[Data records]
··········

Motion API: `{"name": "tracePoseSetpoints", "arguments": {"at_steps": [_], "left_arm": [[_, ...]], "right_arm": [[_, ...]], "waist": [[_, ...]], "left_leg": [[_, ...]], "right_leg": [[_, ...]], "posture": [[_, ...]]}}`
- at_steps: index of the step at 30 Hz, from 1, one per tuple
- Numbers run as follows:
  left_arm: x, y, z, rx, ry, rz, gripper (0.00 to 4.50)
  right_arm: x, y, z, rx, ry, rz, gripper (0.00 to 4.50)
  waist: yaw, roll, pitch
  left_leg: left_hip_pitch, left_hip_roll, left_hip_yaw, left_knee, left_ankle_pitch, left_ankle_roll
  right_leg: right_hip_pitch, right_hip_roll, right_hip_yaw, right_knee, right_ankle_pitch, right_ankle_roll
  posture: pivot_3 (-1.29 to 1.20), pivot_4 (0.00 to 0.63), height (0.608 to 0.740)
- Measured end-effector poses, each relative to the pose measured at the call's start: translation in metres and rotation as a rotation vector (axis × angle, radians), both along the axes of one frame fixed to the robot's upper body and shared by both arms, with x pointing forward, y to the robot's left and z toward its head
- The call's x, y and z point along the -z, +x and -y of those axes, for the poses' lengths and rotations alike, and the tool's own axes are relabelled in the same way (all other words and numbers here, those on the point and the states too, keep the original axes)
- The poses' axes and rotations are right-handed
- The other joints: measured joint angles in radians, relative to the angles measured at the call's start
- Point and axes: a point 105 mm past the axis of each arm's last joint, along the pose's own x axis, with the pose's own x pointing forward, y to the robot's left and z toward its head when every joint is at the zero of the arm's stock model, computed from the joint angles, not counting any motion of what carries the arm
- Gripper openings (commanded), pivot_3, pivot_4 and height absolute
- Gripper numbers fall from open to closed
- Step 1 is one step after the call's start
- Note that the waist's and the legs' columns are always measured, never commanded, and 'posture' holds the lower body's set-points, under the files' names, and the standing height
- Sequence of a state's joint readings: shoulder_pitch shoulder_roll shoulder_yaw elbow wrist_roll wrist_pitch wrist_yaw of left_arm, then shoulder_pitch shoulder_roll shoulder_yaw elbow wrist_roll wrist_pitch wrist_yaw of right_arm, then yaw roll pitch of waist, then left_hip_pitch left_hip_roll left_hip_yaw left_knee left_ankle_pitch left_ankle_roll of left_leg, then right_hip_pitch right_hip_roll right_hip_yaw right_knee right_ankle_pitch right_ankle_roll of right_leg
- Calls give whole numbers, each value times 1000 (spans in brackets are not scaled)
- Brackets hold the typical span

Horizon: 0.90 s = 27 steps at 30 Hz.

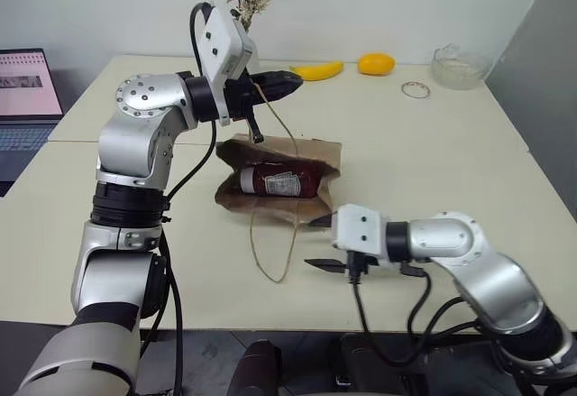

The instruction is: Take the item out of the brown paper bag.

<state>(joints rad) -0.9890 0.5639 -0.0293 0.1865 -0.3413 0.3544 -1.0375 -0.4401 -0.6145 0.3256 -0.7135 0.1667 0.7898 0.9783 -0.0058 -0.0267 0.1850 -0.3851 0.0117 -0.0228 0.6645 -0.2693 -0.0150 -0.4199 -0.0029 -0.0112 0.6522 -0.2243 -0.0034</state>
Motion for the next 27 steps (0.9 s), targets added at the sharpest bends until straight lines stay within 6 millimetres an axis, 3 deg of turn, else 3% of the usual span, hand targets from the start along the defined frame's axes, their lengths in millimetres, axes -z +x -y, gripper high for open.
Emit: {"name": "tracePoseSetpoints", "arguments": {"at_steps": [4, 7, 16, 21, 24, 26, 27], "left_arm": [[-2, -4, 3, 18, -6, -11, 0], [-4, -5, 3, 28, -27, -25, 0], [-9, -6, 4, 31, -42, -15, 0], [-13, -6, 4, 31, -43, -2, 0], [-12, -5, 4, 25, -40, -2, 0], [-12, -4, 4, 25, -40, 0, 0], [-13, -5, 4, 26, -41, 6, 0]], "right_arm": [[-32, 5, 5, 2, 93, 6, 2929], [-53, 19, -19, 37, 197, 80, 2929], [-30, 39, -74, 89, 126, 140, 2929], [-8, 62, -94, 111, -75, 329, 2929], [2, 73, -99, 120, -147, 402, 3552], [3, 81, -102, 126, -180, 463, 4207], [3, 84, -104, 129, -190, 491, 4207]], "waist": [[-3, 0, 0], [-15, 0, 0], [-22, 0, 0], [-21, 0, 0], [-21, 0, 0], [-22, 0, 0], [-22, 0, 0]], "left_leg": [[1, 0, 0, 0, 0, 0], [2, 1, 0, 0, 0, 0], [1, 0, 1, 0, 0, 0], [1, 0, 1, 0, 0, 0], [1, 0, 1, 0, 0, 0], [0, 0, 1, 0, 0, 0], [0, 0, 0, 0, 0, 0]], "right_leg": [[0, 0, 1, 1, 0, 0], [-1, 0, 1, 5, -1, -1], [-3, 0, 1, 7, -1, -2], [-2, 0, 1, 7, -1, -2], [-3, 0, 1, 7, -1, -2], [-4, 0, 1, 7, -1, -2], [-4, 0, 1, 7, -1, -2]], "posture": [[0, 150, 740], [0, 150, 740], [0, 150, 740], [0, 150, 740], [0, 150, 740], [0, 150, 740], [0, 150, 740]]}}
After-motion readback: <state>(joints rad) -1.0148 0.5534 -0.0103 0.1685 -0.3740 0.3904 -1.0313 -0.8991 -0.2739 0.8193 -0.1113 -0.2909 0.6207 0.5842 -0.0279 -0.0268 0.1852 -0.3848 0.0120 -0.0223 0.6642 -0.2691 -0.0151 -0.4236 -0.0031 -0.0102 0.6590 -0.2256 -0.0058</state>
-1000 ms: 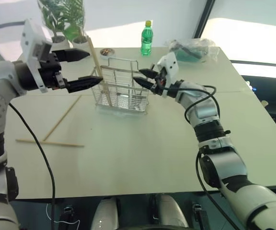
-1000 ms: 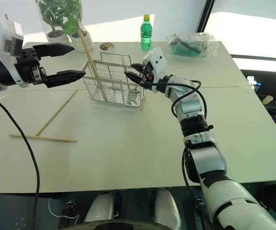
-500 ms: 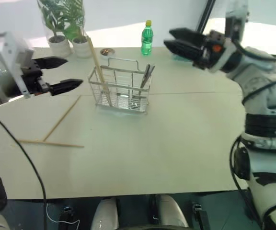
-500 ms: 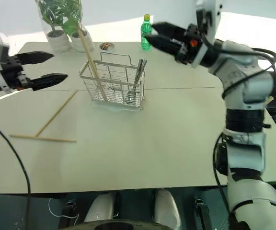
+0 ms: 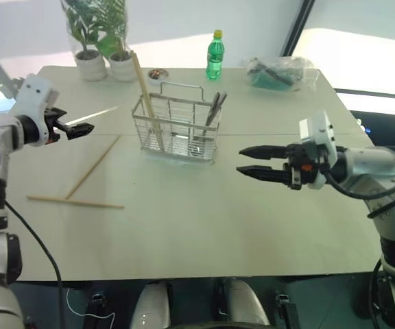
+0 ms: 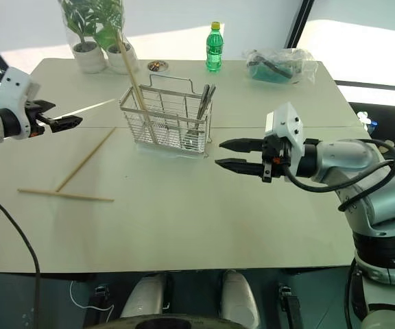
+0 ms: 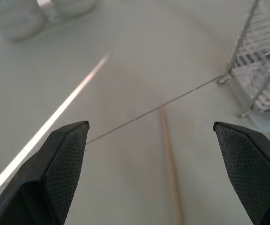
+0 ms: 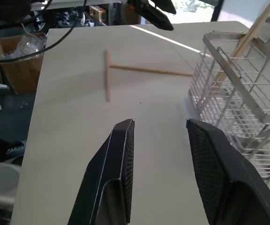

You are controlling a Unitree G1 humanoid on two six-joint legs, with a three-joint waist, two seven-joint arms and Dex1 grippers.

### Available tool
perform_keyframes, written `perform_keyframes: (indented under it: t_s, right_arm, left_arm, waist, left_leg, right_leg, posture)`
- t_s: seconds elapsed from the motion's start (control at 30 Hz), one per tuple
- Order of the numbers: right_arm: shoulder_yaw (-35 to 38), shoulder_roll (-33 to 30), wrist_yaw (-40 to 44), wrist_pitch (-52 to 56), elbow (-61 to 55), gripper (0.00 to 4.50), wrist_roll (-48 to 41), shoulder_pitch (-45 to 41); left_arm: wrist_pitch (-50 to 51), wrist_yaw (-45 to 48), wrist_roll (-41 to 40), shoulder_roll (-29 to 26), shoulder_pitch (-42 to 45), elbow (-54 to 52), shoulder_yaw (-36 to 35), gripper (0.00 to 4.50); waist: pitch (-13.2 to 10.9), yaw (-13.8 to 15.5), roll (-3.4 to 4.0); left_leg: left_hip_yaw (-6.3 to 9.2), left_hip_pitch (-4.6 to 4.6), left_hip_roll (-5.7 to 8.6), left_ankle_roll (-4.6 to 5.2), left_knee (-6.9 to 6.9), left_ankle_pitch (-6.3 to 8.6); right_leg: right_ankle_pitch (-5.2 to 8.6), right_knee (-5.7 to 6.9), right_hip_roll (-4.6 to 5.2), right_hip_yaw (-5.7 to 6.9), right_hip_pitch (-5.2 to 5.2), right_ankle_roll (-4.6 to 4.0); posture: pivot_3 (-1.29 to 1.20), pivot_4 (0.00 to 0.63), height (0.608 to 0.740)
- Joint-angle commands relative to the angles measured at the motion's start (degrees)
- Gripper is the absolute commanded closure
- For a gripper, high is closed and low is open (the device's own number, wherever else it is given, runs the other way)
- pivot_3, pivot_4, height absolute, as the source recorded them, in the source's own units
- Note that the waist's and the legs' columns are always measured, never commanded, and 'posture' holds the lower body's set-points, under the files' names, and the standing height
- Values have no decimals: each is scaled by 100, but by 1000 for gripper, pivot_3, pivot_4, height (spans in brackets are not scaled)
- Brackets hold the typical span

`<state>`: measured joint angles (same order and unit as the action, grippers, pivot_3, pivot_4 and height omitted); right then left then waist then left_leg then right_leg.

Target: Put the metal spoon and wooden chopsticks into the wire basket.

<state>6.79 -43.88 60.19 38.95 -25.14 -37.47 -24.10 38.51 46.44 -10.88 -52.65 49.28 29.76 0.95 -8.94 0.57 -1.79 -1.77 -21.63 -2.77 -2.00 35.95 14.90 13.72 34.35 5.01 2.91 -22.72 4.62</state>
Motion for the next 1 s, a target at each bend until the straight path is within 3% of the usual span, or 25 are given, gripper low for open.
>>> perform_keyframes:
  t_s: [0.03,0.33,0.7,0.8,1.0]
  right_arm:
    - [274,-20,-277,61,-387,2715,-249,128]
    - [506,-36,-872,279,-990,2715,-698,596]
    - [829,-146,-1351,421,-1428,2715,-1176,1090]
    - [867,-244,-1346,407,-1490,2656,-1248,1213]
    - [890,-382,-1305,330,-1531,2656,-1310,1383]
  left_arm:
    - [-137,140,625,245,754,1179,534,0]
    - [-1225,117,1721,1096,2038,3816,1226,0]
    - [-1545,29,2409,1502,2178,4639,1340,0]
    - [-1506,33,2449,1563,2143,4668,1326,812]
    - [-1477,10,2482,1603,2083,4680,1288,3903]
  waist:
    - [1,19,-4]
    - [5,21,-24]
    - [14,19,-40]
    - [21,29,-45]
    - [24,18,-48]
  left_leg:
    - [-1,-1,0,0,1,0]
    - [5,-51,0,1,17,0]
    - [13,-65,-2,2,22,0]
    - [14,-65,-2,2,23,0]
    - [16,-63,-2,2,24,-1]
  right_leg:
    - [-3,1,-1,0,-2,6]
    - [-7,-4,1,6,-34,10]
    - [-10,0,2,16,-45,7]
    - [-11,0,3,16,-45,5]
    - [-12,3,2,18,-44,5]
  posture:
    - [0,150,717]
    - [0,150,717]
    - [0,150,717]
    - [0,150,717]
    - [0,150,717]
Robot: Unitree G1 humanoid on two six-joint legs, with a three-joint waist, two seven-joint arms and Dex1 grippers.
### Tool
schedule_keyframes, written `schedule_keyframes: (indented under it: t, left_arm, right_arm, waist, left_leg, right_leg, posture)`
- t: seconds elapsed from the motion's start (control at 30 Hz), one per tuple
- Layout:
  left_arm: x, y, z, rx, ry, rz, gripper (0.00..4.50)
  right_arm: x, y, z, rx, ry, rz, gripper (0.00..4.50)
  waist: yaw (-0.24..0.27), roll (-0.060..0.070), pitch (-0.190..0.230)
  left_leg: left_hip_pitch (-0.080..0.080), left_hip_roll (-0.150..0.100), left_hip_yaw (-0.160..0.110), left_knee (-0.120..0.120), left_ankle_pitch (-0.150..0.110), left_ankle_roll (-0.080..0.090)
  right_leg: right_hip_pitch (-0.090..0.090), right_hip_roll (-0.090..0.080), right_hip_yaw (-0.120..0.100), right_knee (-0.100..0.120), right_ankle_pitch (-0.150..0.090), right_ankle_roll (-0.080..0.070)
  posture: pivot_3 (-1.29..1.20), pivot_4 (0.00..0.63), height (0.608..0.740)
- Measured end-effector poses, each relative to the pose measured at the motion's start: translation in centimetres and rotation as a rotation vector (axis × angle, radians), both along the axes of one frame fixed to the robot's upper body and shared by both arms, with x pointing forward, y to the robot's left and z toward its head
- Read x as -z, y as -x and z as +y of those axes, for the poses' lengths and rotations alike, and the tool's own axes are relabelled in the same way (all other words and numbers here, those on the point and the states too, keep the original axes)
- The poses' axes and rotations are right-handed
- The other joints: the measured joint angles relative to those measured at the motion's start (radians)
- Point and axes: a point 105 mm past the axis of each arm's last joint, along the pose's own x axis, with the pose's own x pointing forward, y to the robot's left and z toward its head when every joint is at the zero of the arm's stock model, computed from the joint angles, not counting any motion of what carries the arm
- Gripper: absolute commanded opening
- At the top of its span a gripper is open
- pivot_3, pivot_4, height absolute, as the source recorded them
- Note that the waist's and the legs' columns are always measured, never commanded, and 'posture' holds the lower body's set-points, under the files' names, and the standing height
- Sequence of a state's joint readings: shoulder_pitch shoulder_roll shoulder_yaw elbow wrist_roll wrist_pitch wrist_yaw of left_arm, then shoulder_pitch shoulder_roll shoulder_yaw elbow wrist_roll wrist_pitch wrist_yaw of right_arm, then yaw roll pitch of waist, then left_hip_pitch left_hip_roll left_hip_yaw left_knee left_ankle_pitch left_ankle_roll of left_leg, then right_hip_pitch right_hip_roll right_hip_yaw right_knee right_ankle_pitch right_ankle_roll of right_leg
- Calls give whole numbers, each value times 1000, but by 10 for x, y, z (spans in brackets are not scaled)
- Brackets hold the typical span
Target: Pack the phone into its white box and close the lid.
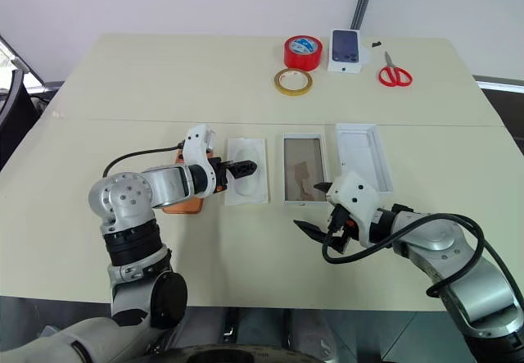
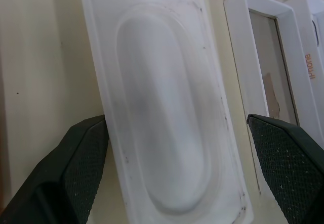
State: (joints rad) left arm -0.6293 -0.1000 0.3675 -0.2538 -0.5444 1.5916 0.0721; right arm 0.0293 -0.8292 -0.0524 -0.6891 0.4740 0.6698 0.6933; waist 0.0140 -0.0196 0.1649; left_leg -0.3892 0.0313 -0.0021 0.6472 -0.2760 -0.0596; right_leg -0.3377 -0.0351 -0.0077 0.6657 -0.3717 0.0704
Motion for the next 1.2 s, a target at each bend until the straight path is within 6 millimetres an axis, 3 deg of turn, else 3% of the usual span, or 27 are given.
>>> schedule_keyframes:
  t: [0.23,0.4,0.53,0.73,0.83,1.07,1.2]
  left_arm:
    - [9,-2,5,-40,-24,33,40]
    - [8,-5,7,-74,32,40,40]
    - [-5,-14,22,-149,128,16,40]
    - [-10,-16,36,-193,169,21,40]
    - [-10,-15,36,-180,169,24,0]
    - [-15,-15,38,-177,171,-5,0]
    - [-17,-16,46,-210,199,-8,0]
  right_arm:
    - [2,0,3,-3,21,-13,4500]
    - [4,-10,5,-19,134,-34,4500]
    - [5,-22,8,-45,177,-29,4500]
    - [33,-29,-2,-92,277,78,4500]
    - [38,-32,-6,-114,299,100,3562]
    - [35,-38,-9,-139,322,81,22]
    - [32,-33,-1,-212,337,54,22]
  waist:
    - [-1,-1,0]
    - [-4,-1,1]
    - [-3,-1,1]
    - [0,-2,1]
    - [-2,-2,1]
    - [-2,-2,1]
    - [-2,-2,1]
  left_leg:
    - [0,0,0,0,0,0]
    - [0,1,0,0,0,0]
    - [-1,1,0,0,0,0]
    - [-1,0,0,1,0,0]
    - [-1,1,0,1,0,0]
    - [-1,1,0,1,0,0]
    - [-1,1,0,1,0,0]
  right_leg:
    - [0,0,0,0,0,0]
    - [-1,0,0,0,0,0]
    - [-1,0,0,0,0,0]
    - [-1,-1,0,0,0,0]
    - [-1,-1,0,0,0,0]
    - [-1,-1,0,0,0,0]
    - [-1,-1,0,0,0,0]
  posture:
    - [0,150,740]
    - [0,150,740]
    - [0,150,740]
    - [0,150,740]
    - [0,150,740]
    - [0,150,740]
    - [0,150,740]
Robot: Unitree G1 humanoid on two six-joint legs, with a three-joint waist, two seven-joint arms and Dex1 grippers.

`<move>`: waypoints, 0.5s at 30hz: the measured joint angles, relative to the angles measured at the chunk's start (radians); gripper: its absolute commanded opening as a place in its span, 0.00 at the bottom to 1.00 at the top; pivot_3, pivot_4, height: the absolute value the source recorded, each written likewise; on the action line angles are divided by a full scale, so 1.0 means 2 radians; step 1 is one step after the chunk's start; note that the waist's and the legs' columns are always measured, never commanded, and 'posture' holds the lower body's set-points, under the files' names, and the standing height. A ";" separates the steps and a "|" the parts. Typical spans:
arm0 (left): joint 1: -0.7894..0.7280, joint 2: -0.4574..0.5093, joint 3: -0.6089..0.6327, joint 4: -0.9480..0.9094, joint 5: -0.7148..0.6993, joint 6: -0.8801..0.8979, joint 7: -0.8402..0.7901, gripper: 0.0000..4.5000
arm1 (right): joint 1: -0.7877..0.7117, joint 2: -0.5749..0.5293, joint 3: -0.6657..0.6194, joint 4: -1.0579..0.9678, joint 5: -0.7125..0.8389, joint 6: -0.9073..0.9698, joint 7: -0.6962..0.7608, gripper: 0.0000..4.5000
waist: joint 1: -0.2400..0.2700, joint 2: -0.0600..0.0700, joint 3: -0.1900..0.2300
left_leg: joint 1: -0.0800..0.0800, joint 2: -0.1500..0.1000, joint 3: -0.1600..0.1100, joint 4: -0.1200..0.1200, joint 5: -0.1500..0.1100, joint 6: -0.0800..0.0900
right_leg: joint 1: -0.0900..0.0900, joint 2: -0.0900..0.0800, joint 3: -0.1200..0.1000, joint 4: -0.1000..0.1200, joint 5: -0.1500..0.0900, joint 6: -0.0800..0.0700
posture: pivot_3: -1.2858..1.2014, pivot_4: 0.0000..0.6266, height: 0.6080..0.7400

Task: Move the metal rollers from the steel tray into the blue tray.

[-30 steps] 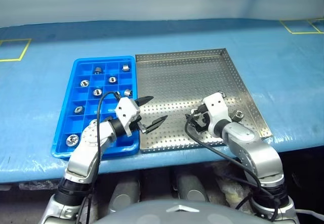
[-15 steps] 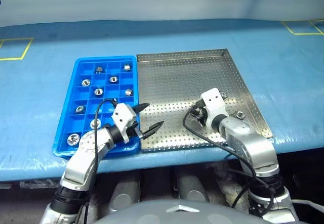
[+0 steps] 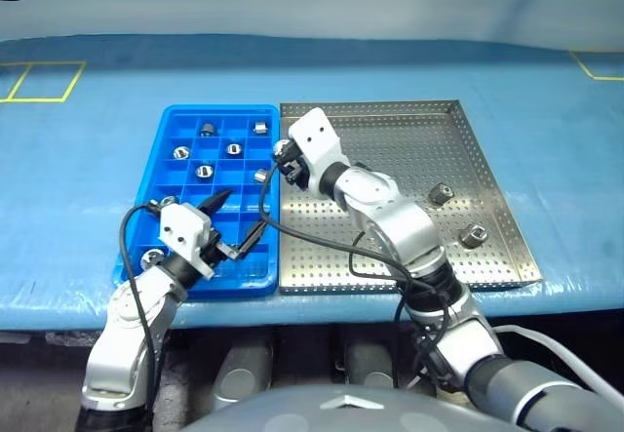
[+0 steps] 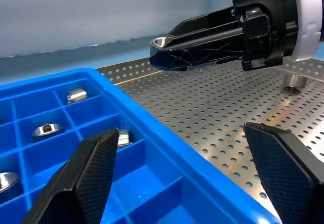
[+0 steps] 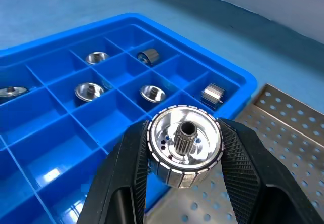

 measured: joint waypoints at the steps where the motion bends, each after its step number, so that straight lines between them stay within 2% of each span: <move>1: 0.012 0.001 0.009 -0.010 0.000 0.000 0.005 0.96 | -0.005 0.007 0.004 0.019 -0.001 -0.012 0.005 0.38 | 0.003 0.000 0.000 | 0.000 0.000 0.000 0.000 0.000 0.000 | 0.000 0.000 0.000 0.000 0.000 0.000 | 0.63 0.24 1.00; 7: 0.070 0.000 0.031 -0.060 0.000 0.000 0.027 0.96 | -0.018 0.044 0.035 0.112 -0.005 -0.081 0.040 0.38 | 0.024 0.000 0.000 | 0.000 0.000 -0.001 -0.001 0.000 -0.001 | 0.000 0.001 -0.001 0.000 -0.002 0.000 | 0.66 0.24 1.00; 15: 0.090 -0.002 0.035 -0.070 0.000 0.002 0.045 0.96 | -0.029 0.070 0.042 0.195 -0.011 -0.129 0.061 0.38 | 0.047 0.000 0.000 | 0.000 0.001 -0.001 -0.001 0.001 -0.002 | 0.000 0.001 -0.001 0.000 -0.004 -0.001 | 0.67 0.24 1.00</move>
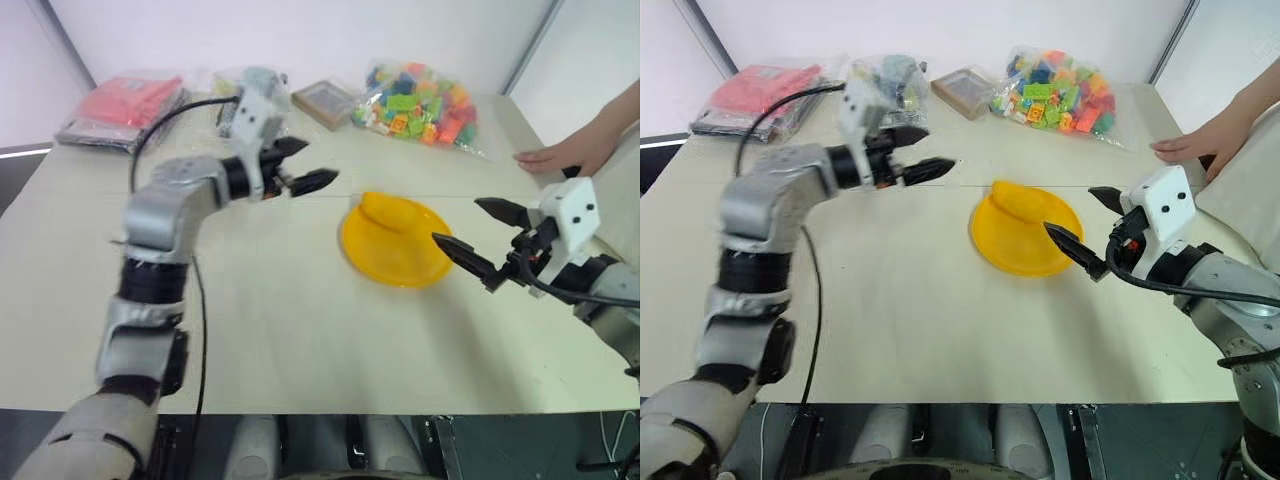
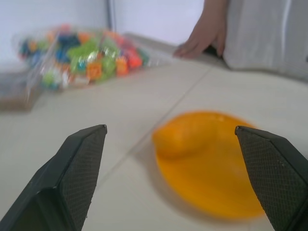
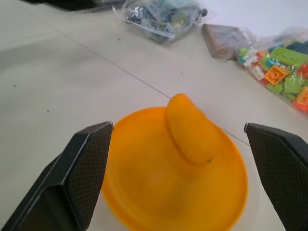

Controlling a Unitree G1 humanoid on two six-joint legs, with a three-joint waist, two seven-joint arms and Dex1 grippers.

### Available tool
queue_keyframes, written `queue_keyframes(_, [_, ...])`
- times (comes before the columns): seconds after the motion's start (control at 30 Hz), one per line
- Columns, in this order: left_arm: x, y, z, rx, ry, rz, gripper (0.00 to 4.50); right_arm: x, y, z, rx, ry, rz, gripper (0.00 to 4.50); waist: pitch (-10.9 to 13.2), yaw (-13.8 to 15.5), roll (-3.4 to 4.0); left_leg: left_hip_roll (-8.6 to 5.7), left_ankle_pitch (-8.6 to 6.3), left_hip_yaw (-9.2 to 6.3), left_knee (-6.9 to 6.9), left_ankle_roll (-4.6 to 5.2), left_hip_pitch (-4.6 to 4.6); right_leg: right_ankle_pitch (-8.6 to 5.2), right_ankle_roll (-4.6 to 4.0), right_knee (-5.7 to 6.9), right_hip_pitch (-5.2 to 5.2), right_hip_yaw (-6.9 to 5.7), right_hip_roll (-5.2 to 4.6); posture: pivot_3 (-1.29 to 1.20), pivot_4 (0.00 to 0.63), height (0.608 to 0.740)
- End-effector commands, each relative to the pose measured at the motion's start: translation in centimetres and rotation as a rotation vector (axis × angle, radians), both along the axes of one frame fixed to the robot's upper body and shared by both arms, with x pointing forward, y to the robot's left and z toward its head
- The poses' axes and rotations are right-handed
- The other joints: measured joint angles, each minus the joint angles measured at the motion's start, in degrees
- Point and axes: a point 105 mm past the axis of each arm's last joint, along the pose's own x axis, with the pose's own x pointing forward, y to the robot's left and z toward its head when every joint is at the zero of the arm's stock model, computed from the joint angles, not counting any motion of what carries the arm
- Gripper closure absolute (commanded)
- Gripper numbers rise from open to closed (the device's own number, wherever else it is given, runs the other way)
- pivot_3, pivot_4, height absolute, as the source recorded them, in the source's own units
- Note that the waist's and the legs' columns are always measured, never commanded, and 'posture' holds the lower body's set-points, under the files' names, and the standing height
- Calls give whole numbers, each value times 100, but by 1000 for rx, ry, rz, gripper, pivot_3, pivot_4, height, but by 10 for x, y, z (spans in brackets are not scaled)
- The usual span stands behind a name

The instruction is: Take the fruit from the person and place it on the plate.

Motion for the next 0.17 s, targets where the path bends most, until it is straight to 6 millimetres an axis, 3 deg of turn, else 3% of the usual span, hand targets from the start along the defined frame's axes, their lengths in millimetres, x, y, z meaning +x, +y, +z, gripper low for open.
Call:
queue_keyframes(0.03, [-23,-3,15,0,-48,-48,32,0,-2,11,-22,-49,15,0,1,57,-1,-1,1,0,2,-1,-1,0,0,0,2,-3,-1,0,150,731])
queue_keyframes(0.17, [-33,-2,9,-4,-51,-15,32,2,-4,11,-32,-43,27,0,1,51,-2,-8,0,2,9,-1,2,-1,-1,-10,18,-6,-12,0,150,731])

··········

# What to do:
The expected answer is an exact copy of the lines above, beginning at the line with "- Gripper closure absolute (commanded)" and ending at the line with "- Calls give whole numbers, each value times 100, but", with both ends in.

# Exercise output:
- Gripper closure absolute (commanded)
- Gripper numbers rise from open to closed (the device's own number, wherever else it is given, runs the other way)
- pivot_3, pivot_4, height absolute, as the source recorded them, in the source's own units
- Note that the waist's and the legs' columns are always measured, never commanded, and 'posture' holds the lower body's set-points, under the files' names, and the standing height
- Calls give whole numbers, each value times 100, but by 1000 for rx, ry, rz, gripper, pivot_3, pivot_4, height, but by 10 for x, y, z (spans in brackets are not scaled)

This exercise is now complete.